EXCLUSIVO | Secretário Nacional de Tecnologia da Informação do PT recebeu mais de R$ 11 milhões de entidades de Sergipe que fraudaram o INSS

Um vídeo do deputado federal Alencar Santana (PT/SP) circulou intensamente nas redes sociais de Sergipe nesta terça-feira, 2. Na gravação, o parlamentar questionava a concessão de um Habeas Corpus (HC) pelo ministro André Mendonça, do Supremo Tribunal Federal (STF), em favor de Sandro Temer de Oliveira. O empresário, que deveria prestar depoimento à CPMI do INSS na segunda-feira (1º/12), às 16h, não compareceu à sessão amparado pela decisão judicial.

Ao comentar o caso durante a CPMI, Alencar Santana afirmou que o depoente integrava o “núcleo de Sergipe”, supostamente liderado por André Moura — ex-líder do governo Michel Temer na Câmara e atual secretário de Governo do Rio de Janeiro. A declaração buscava vincular o ex-deputado federal ao grupo que, segundo investigações da Polícia Federal, teria movimentado mais de R$ 500 milhões desviados de aposentados e pensionistas somente em Sergipe.

Enquanto isso, do cárcere, Sandro Temer sinalizou à cúpula da CPMI a disposição de firmar delação premiada para expor outros envolvidos no esquema, incluindo políticos. O empresário é apontado como controlador da Universo Associação dos Aposentados e Pensionistas (AAPPS Universo) e da Associação de Proteção e Defesa dos Direitos dos Aposentados e Pensionistas (APDAP Prev). Juntas, as entidades faturaram R$ 479 milhões operando descontos indevidos em Sergipe e teriam utilizado o Instituto Guadalupe como intermediário para repassar os recursos aos beneficiários finais da fraude.

O outro lado da moeda

Em contrapartida, na mesma sessão, o relator da CPMI, deputado Alfredo Gaspar (União Brasil/AL), denunciou a existência de uma “blindagem” em torno das entidades sergipanas. Sem citar nomes inicialmente, Gaspar revelou que uma das associações transferiu mais de R$ 8 milhões para um secretário partidário. “Nós não podemos ter bandido de estimação. Por mim, não haverá blindagem a quem quer que seja no Brasil”, disparou o relator.

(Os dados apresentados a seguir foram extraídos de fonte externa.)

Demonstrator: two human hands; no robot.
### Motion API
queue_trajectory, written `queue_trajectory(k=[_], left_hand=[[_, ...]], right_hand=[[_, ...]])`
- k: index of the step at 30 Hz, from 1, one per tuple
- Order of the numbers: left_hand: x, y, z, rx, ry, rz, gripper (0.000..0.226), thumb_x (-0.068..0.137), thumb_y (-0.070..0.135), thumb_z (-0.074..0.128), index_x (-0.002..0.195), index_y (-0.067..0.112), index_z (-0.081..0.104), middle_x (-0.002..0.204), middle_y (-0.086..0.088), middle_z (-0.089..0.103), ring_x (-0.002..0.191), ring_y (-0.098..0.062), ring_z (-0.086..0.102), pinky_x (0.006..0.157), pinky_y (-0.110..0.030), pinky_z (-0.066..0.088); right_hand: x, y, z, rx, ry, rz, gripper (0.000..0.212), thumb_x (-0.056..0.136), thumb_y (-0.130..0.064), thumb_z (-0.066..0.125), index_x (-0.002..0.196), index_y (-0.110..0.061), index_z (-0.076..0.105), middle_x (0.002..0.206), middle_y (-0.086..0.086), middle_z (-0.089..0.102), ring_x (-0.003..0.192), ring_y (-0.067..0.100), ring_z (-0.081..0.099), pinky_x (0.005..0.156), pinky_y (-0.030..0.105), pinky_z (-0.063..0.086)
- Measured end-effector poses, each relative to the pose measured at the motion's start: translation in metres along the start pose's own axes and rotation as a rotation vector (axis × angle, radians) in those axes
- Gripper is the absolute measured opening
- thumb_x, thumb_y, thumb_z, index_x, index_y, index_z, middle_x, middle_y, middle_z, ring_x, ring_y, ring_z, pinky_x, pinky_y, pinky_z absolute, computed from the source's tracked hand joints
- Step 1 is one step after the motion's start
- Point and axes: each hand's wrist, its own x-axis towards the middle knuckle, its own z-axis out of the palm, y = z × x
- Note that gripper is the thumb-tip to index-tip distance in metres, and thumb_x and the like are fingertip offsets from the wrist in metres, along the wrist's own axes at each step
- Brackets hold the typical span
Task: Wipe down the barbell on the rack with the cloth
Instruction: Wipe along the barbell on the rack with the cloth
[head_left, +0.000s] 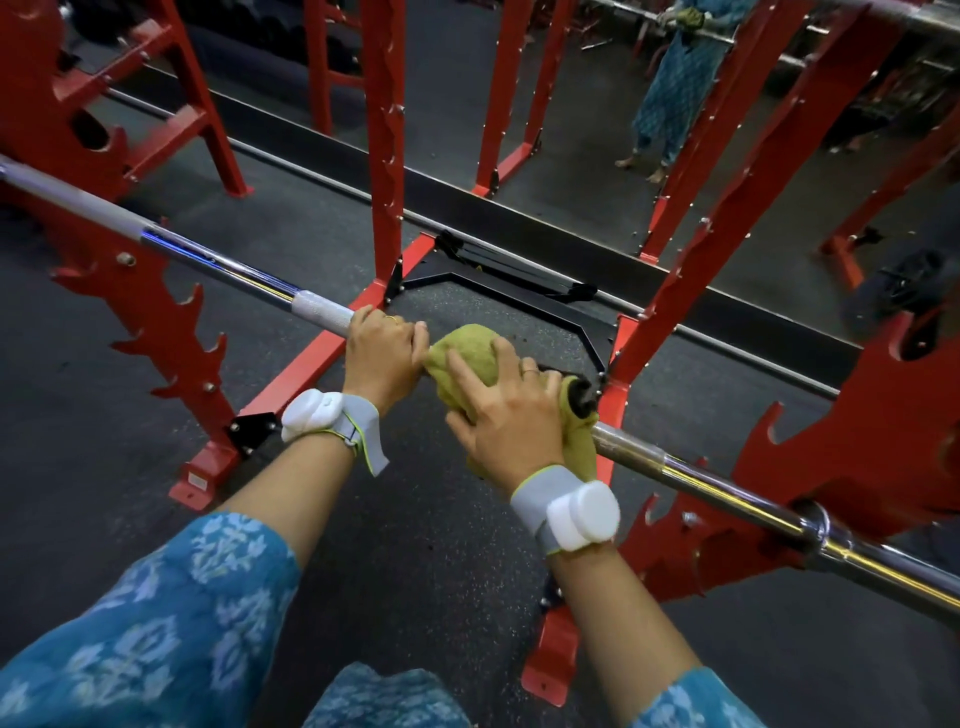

A fala referia-se a dados dos relatórios do Coaf e da Receita Federal enviados à comissão, que identificam Ricardo Bimbo Tróccoli, Secretário Nacional de Tecnologia da Informação do PT, como destinatário de repasses milionários de investigados na Operação Sem Desconto. A Datacore Informática, empresa da qual ele é sócio, recebeu R$ 11,1 milhões entre agosto de 2023 e julho de 2024.

Entre os valores recebidos, constam R$ 8,3 milhões da ADS, R$ 1,4 milhão da G8 Cursos e Consultoria e R$ 121 mil da Sempre Empreendimentos. Além disso, o próprio dirigente petista recebeu mais de R$ 320 mil em suas contas pessoais. Questionado pela imprensa, ele alegou “não se recordar” dos serviços prestados que justificassem tais montantes.

Ricardo Bimbo é figura influente na Executiva Nacional do PT e integrou a coordenação da campanha do presidente Lula. Segundo informações em posse da CPMI, ele era conhecido por solicitar verbas aos investigados nas fraudes sob a justificativa de produzir um filme em homenagem ao presidente da República.